Hope for a better Franco-American relationship
“They aimed rather to limit the damage so the Franco-American relationship was ruined as little as possible by President Trump’s style of leadership.”
Ms Bujon said most analysts are now “very relieved” that Biden will be president and hope to see better relations with Europe and France. However, she said Franco-American relations have never been as good as they were before the early 2000s and the clash over the Iraq war. So, while relations should be more “normal” again, they will not necessarily be as good as under Obama, and relations then were not as warm as in the last century.
The issue of fairer taxation of the digital giants is among several where it is hoped Mr Biden will see more eye to eye with President Macron. Mr Trump had threatened retaliation against French products when France pushed for this.
“Biden said in a recent article that the US must again lead the free world to face up to big challenges of the 21st century, including climate change, saying he would rejoin the Paris Agreement, which is very important, and the fight against nuclear proliferation, so we hope we will be able to work with them again on Iran – and what he called ‘disruptive technologies’. While he’s favourable to innovation, I think he supports more regulation of the digital sector, which is a priority for the EU.”
However, Mr Biden has also said he wants to focus on “repairing the US” and “will be much occupied by domestic challenges”, Ms Bujon said.
In commercial relations, Trump was seen as “protectionist and nationalist”. Mr Biden is likely to be “more multilateral and respectful of alliances and rules”. However, he will still be “protective” of US interests, especially those of middle class Americans.
Ms Bujon does not expect to see negotiations on an overall EU-US trade deal, which halted under Trump, relaunched. She said, in reality, there are few tariff barriers between the two and negotiations were more on overall regulatory convergence, which had proved complicated.

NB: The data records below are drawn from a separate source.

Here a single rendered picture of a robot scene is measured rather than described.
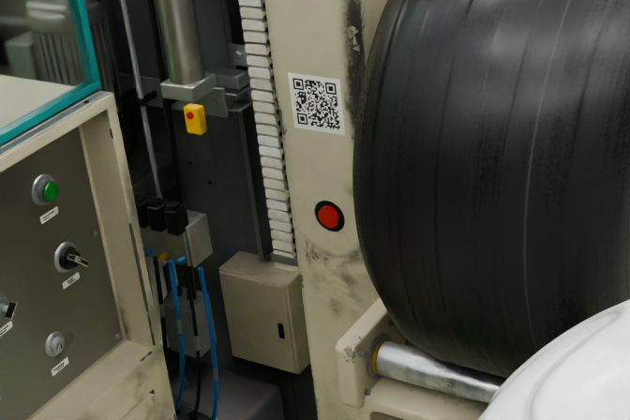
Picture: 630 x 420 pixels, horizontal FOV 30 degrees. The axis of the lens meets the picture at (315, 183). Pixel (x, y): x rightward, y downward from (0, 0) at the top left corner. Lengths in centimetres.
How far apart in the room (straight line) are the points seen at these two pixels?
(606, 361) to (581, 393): 2
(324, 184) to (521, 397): 99
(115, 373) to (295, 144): 38
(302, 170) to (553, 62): 49
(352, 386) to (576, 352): 97
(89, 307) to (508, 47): 69
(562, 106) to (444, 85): 12
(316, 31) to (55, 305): 47
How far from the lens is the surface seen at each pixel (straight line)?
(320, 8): 141
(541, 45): 115
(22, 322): 148
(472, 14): 119
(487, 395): 145
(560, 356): 55
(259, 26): 148
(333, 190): 151
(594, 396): 52
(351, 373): 149
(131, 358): 161
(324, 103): 145
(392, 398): 152
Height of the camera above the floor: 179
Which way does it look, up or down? 27 degrees down
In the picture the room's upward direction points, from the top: 7 degrees counter-clockwise
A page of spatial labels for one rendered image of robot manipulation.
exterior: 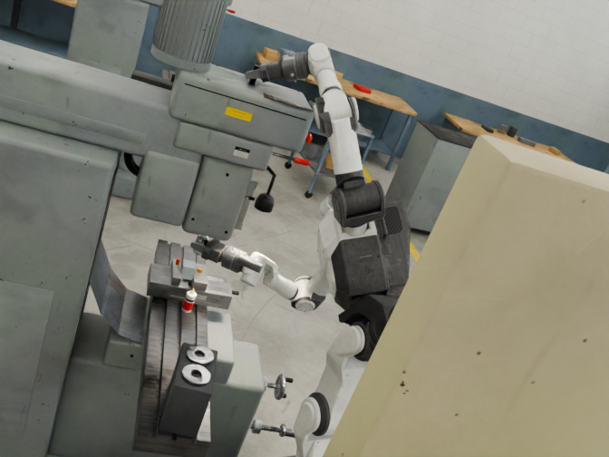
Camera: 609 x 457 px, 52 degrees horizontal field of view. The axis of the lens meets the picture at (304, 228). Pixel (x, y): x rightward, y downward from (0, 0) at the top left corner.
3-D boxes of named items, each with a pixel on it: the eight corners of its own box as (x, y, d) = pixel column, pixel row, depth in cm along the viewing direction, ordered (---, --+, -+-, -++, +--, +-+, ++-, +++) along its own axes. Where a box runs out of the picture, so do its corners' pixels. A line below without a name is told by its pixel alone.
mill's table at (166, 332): (201, 263, 310) (206, 249, 307) (204, 460, 202) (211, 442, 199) (154, 252, 303) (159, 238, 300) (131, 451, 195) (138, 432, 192)
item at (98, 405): (224, 436, 313) (260, 343, 289) (227, 490, 285) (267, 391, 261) (55, 413, 290) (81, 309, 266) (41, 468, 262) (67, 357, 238)
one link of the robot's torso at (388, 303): (435, 335, 185) (420, 280, 192) (401, 335, 178) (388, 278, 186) (380, 364, 205) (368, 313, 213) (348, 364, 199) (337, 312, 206)
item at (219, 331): (223, 334, 285) (231, 313, 281) (227, 386, 255) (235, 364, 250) (111, 313, 271) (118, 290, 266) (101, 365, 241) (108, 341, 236)
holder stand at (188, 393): (203, 392, 218) (219, 347, 210) (196, 439, 198) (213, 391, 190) (169, 384, 215) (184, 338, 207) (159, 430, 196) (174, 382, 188)
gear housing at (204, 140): (259, 149, 241) (267, 124, 237) (265, 173, 220) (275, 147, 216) (173, 124, 231) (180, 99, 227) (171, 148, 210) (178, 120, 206)
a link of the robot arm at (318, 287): (316, 290, 262) (342, 259, 248) (317, 316, 254) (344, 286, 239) (291, 284, 258) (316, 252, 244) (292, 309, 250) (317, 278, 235)
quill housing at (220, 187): (227, 220, 251) (251, 148, 238) (230, 245, 233) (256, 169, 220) (180, 209, 246) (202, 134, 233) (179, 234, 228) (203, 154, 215)
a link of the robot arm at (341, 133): (314, 102, 187) (329, 176, 190) (357, 94, 187) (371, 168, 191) (312, 104, 198) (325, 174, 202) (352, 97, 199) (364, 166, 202)
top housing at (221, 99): (291, 131, 240) (305, 91, 234) (301, 156, 218) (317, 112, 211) (169, 95, 227) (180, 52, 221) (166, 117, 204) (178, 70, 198)
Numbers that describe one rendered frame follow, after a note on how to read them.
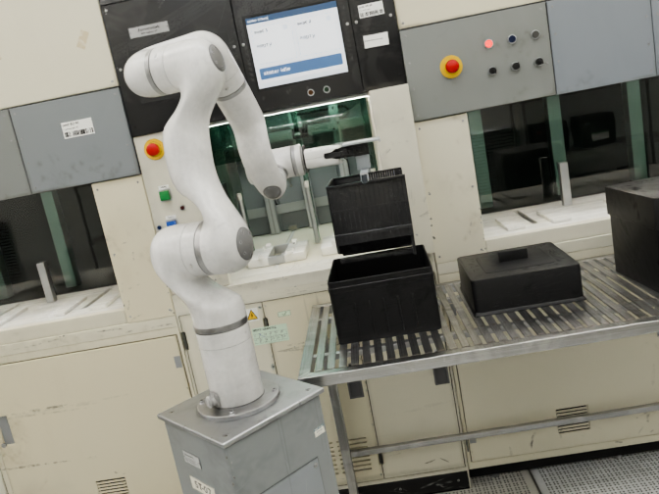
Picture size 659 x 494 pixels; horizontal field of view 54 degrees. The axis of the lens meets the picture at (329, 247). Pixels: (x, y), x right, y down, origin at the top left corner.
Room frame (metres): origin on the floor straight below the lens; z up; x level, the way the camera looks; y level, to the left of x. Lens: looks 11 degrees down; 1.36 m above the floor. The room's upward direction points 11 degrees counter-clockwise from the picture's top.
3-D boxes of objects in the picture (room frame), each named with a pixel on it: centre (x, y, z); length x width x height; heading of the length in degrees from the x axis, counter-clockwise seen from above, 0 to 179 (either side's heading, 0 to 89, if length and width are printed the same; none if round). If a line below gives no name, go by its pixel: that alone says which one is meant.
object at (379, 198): (1.76, -0.13, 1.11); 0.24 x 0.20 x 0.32; 174
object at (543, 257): (1.78, -0.50, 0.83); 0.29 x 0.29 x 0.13; 85
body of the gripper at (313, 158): (1.77, -0.03, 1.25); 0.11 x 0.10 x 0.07; 84
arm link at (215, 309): (1.41, 0.30, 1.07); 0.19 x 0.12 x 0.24; 67
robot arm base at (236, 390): (1.40, 0.27, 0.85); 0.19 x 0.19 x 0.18
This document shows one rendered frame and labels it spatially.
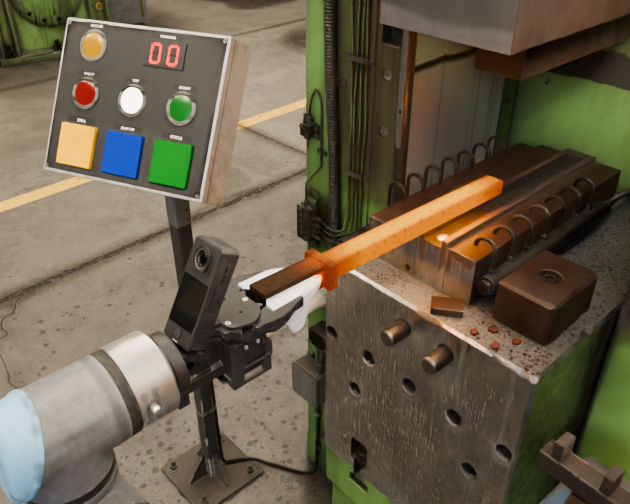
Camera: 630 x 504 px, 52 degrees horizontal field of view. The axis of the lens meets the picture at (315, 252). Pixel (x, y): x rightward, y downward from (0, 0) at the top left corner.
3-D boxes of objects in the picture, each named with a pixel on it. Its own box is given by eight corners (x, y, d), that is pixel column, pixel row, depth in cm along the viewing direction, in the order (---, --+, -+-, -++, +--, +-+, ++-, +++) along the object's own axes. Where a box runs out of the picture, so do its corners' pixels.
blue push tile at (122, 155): (134, 179, 111) (141, 136, 110) (99, 171, 114) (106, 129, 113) (141, 180, 113) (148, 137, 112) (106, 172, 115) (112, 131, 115)
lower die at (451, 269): (468, 306, 91) (476, 256, 87) (367, 250, 104) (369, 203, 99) (610, 209, 115) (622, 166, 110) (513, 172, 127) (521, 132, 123)
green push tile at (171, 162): (184, 189, 108) (192, 145, 107) (146, 181, 110) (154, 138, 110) (190, 190, 110) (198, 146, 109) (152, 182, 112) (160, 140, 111)
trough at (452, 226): (446, 250, 91) (447, 242, 90) (417, 236, 94) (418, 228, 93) (593, 164, 114) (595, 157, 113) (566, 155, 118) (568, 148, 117)
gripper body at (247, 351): (238, 333, 77) (149, 383, 71) (232, 275, 73) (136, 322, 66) (278, 366, 73) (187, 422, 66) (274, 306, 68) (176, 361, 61)
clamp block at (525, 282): (544, 348, 84) (554, 309, 80) (490, 318, 89) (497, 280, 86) (590, 310, 91) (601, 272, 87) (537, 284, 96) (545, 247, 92)
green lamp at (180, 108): (182, 126, 107) (179, 101, 105) (167, 119, 110) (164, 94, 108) (197, 122, 109) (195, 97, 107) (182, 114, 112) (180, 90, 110)
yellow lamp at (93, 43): (93, 62, 113) (88, 37, 111) (81, 56, 116) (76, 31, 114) (109, 58, 115) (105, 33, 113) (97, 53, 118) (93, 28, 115)
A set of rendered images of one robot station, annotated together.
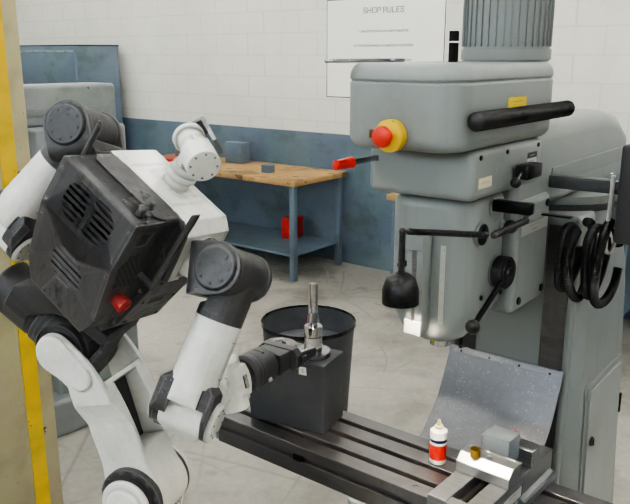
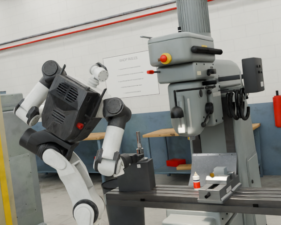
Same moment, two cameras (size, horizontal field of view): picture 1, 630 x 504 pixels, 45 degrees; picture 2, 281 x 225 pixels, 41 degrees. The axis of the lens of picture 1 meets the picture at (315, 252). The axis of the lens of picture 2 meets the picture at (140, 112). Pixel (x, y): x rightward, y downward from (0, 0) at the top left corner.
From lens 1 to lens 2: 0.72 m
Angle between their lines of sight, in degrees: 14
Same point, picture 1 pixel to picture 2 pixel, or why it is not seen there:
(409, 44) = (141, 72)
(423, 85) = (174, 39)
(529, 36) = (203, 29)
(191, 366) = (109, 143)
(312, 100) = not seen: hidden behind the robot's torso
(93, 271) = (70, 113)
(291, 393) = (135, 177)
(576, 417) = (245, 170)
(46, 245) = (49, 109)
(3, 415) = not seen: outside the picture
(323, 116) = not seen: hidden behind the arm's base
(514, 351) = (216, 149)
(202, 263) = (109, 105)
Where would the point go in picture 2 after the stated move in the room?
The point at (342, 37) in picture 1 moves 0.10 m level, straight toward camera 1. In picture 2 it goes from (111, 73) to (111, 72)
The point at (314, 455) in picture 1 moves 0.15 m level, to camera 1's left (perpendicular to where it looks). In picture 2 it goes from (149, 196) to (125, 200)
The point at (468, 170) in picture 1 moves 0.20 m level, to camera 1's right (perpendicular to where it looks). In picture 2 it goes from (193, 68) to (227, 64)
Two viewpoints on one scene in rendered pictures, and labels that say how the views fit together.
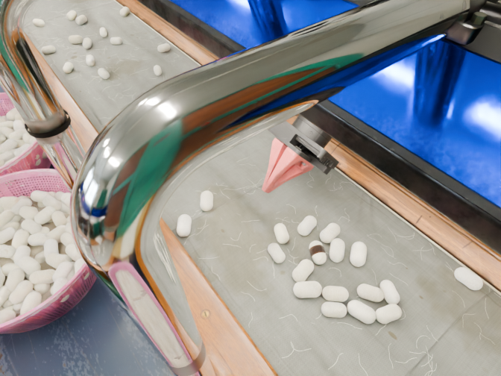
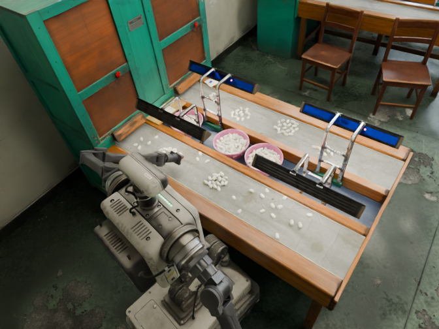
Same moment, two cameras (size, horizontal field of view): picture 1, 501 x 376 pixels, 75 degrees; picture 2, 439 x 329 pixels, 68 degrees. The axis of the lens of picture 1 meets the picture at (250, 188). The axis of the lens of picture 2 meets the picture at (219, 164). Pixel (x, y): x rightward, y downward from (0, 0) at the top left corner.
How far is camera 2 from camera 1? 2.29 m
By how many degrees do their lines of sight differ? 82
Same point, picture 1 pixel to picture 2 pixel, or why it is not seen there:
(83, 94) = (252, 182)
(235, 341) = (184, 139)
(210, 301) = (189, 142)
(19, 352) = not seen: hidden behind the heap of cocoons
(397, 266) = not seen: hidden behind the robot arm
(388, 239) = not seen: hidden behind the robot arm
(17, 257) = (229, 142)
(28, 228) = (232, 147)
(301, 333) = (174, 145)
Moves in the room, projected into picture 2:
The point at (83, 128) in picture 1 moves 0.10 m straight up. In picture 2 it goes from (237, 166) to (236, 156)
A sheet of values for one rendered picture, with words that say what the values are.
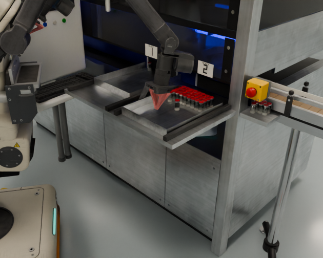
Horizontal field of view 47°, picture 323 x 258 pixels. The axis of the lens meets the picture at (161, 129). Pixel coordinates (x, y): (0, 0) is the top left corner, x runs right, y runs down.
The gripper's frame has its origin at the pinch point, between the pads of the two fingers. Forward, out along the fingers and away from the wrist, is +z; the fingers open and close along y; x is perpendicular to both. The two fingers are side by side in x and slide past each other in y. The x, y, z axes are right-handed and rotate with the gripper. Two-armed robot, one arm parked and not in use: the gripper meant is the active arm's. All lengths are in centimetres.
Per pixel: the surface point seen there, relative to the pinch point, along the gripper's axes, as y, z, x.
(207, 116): 21.5, 3.7, -8.8
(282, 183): 59, 33, -34
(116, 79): 24, 7, 50
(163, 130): 0.7, 7.8, -4.7
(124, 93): 12.2, 6.5, 30.5
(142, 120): 0.9, 8.3, 6.8
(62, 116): 28, 47, 99
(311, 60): 131, -14, -2
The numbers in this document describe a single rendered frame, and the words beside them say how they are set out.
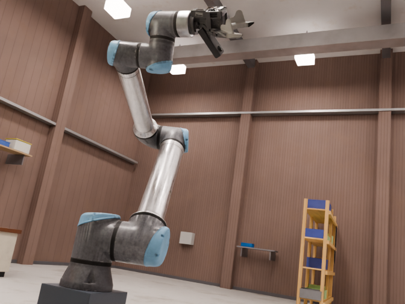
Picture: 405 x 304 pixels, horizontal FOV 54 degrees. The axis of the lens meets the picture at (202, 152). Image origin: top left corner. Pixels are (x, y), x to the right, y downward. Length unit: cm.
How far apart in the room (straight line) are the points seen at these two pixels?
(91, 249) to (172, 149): 59
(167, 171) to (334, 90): 1036
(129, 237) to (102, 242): 10
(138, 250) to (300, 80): 1097
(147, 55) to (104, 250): 70
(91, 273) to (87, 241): 11
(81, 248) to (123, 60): 68
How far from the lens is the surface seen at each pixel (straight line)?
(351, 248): 1077
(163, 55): 145
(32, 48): 1048
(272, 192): 1128
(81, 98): 1149
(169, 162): 175
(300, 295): 823
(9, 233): 718
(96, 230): 152
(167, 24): 146
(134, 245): 147
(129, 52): 147
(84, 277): 151
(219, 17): 139
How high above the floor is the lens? 77
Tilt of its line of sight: 14 degrees up
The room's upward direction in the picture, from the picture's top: 8 degrees clockwise
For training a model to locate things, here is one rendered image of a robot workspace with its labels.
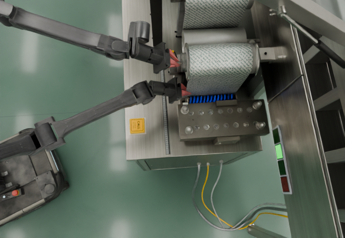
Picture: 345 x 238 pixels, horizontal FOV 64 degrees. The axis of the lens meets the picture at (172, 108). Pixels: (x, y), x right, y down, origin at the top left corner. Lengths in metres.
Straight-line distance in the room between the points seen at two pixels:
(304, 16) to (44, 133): 0.87
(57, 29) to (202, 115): 0.68
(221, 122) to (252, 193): 1.16
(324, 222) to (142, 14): 1.28
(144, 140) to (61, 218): 1.20
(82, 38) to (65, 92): 1.56
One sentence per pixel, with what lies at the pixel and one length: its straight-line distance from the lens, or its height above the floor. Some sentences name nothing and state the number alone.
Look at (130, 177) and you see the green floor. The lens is 2.24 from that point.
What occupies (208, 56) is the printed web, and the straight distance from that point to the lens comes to 1.04.
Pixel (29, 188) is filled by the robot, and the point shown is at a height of 0.24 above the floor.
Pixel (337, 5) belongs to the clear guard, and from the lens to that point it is 0.73.
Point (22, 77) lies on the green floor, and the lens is 2.70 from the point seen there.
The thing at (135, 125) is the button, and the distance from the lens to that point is 1.34.
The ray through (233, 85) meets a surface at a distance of 1.21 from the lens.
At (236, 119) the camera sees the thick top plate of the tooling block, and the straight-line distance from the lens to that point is 1.28.
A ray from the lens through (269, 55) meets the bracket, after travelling 1.13.
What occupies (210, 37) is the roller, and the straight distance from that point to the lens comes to 1.17.
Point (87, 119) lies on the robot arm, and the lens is 1.06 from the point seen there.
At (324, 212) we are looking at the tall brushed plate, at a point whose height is 1.40.
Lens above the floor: 2.23
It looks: 74 degrees down
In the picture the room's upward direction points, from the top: 6 degrees clockwise
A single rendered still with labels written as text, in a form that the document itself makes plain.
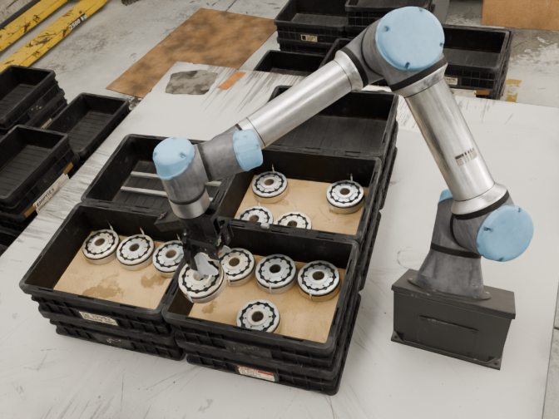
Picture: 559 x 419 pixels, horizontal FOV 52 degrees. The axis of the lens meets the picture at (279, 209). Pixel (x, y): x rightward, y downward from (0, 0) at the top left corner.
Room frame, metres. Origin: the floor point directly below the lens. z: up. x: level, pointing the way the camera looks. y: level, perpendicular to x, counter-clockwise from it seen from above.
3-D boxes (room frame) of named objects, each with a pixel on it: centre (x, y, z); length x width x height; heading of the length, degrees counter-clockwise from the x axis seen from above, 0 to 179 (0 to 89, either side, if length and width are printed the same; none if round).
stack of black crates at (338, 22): (2.87, -0.41, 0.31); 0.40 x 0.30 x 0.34; 59
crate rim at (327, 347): (0.82, 0.07, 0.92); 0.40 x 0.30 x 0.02; 65
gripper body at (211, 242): (0.81, 0.16, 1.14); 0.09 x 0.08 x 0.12; 59
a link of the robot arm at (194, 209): (0.82, 0.17, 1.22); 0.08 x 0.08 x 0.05
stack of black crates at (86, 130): (2.28, 0.83, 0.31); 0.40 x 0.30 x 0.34; 149
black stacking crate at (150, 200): (1.26, 0.30, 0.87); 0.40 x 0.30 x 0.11; 65
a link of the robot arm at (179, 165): (0.82, 0.17, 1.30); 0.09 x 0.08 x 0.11; 99
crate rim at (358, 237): (1.09, -0.06, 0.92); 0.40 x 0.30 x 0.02; 65
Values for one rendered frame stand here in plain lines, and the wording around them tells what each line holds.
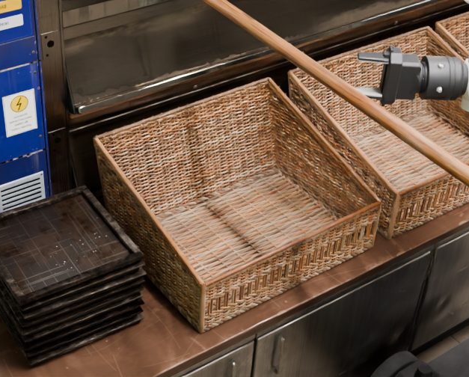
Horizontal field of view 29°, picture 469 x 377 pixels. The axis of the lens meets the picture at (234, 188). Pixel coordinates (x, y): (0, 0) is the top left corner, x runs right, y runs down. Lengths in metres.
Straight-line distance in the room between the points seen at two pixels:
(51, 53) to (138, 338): 0.67
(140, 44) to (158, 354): 0.74
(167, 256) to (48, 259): 0.28
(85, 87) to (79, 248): 0.39
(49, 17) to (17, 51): 0.11
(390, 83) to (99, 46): 0.71
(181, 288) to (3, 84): 0.60
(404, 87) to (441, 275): 0.89
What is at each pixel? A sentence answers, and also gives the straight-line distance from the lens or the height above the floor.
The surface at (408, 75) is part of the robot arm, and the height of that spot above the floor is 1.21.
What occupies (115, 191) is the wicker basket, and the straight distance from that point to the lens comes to 2.19.
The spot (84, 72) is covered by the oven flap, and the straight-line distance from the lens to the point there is 2.14.
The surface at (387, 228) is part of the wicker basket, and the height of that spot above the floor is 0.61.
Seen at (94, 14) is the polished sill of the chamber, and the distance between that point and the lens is 2.08.
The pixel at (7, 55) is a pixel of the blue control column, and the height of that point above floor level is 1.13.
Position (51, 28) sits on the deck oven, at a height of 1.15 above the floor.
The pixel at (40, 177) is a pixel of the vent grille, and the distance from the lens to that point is 2.18.
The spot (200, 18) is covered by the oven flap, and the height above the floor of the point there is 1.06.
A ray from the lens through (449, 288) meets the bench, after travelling 2.70.
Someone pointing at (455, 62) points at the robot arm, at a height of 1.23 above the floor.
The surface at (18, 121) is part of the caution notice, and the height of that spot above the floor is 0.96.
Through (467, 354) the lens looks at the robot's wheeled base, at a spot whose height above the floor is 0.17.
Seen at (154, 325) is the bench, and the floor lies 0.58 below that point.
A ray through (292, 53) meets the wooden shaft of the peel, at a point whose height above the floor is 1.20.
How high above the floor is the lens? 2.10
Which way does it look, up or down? 38 degrees down
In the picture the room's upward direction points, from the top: 4 degrees clockwise
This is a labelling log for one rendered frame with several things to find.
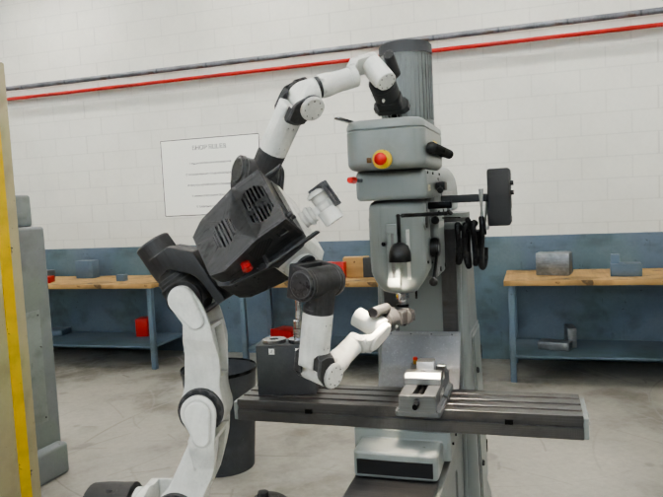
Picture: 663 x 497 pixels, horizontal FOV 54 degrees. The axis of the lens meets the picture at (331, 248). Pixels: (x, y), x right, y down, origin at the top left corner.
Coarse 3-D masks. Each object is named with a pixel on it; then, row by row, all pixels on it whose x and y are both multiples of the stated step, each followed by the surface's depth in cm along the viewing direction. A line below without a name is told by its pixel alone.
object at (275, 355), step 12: (276, 336) 250; (264, 348) 241; (276, 348) 240; (288, 348) 240; (264, 360) 241; (276, 360) 241; (288, 360) 240; (264, 372) 242; (276, 372) 241; (288, 372) 241; (264, 384) 242; (276, 384) 242; (288, 384) 241; (300, 384) 241; (312, 384) 240
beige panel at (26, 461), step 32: (0, 64) 279; (0, 96) 279; (0, 128) 278; (0, 160) 277; (0, 192) 277; (0, 224) 277; (0, 256) 276; (0, 288) 276; (0, 320) 276; (0, 352) 275; (0, 384) 275; (0, 416) 275; (32, 416) 292; (0, 448) 274; (32, 448) 291; (0, 480) 274; (32, 480) 291
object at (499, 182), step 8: (504, 168) 235; (488, 176) 237; (496, 176) 236; (504, 176) 235; (488, 184) 237; (496, 184) 236; (504, 184) 235; (512, 184) 237; (488, 192) 237; (496, 192) 236; (504, 192) 235; (512, 192) 240; (488, 200) 237; (496, 200) 237; (504, 200) 236; (488, 208) 238; (496, 208) 237; (504, 208) 236; (488, 216) 238; (496, 216) 237; (504, 216) 236; (488, 224) 238; (496, 224) 237; (504, 224) 237
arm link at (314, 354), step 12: (312, 324) 185; (324, 324) 186; (312, 336) 186; (324, 336) 186; (300, 348) 189; (312, 348) 186; (324, 348) 187; (300, 360) 189; (312, 360) 187; (324, 360) 187; (300, 372) 193; (324, 372) 188; (336, 372) 191; (324, 384) 189; (336, 384) 192

“I think we could move towards more convergence, on health, the environment, the digital sector… but I doubt it’s a top priority for Biden or the EU to relaunch the talks [on an overall deal].”
Mr Biden and Mr Macron are politically 'very close'
Mr Biden and Mr Macron are politically “very close”, Ms Bujon said, which should help the relationship between the two.
“We must also not forget he has Irish origins. US foreign politics swung towards Asia under Obama but Biden is part of a generation for whom American influence was built firstly with Europe. He also says he wants to re-establish a ‘club of the democracies’ against authoritarian regimes. I’m thinking of China and Russia. He knows he needs Europe for that.
“I once shook his hand at an Ifri event, at the time of the Iraq War. I remember him as being extremely funny and warm, determined to repair the transatlantic relationship and well-disposed towards France.
“And if we look at his team of foreign affairs advisers, there are a number of younger, brilliant advisers who speak French fluently, like Antony Blinken [who lived in Paris as a child].”
We must also not assume that everything will be repaired with the wave of a magic wand
She said Europe would have to be prudent if Mr Biden was to create a “new Cold War” with China, and expected Europe and France to take sides. “We must maintain our ability to negotiate independently with China,” she said.
“We must also not assume that everything will be repaired with the wave of a magic wand. Europe is no longer necessarily the main concern of America and it is time for us to take ourselves in hand as a strategic power. The relationship with the US will be all the more fruitful if we take initiatives and don’t expect everything to come from America.
“The first thing to look for is for Biden to follow through with his promise about the Paris agreement – he said he would rejoin ‘on day one’. But we will have to be patient, as he only takes office on January 20.”